§ **REQUIREMENT**:
Gather, from the listing beneath this task, every line holding the string "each".

---

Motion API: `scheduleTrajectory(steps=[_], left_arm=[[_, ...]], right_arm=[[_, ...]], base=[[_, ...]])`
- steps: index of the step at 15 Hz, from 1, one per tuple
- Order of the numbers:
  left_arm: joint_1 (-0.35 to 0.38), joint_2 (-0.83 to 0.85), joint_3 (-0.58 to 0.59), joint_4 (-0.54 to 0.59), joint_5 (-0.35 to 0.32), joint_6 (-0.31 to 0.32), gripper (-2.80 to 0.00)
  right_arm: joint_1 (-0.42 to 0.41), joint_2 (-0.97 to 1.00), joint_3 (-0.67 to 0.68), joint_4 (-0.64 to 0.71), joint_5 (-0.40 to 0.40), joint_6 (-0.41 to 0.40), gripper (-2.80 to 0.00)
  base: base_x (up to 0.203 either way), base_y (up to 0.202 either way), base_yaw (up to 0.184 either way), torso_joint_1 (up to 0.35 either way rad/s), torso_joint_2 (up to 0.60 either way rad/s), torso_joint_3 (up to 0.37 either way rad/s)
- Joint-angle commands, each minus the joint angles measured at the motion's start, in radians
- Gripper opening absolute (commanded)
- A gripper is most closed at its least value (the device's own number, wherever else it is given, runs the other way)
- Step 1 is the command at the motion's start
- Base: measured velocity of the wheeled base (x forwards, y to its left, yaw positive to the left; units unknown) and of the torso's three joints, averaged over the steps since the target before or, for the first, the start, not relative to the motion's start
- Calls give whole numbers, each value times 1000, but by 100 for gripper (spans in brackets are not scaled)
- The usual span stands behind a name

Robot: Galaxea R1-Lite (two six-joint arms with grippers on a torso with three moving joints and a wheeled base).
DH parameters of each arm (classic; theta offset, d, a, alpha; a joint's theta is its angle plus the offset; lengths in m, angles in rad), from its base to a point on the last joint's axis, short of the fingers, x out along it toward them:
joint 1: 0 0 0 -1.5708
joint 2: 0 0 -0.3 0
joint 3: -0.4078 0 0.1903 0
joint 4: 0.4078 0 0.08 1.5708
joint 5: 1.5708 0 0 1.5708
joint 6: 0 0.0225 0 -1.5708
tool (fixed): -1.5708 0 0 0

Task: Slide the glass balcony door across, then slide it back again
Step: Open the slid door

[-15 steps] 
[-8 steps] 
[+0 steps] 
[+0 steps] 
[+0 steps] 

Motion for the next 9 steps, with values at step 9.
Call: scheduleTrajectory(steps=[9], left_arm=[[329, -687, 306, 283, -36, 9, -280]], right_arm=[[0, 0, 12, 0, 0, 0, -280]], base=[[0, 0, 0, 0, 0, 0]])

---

§ **TASK ANSWER**:
- Joint-angle commands, each minus the joint angles measured at the motion's start, in radians
- Calls give whole numbers, each value times 1000, but by 100 for gripper (spans in brackets are not scaled)
DH parameters of each arm (classic; theta offset, d, a, alpha; a joint's theta is its angle plus the offset; lengths in m, angles in rad), from its base to a point on the last joint's axis, short of the fingers, x out along it toward them:

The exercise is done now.